ACTIVITY ->
Locate the word "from" in the material, then show every line that holds it.

--- START ---

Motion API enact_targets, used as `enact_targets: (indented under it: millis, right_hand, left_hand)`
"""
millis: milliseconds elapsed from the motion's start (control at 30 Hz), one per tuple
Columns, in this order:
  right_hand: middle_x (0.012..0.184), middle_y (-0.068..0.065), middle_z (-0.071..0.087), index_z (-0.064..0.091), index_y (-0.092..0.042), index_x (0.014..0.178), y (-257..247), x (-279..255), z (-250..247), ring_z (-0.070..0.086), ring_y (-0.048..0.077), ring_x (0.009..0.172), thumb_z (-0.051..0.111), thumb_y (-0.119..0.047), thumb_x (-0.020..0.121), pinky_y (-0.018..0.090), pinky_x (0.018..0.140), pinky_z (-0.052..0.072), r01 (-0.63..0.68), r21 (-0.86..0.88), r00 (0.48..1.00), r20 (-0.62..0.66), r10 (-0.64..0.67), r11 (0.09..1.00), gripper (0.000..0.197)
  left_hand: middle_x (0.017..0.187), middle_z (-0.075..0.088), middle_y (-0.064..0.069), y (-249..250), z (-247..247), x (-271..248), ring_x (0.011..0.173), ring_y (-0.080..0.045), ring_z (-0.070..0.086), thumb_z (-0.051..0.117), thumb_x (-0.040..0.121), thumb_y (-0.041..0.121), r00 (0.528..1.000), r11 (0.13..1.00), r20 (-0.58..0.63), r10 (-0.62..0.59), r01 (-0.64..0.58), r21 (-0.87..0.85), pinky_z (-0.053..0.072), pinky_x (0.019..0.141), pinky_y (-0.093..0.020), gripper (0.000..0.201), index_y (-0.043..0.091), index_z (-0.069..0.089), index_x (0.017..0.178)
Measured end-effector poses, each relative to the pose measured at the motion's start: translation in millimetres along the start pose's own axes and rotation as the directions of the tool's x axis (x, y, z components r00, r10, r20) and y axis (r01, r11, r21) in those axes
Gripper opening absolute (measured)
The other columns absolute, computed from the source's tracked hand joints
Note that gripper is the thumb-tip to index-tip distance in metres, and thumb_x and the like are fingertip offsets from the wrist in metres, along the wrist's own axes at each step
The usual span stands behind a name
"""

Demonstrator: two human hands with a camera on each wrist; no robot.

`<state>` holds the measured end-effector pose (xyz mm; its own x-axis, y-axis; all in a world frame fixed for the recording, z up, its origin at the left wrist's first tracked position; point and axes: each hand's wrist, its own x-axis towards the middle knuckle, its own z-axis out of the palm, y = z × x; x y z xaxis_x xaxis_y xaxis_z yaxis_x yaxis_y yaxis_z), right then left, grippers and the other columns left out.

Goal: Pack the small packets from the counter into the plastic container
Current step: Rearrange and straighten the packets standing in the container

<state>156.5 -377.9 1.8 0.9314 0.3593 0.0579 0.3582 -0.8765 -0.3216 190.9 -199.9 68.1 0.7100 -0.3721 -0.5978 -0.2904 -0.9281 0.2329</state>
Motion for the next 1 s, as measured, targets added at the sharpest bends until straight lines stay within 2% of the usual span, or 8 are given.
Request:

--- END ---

WRITTEN SOLUTION ->
millis: milliseconds elapsed from the motion's start (control at 30 Hz), one per tuple
The other columns absolute, computed from the source's tracked hand joints
Note that gripper is the thumb-tip to index-tip distance in metres, and thumb_x and the like are fingertip offsets from the wrist in metres, along the wrist's own axes at each step
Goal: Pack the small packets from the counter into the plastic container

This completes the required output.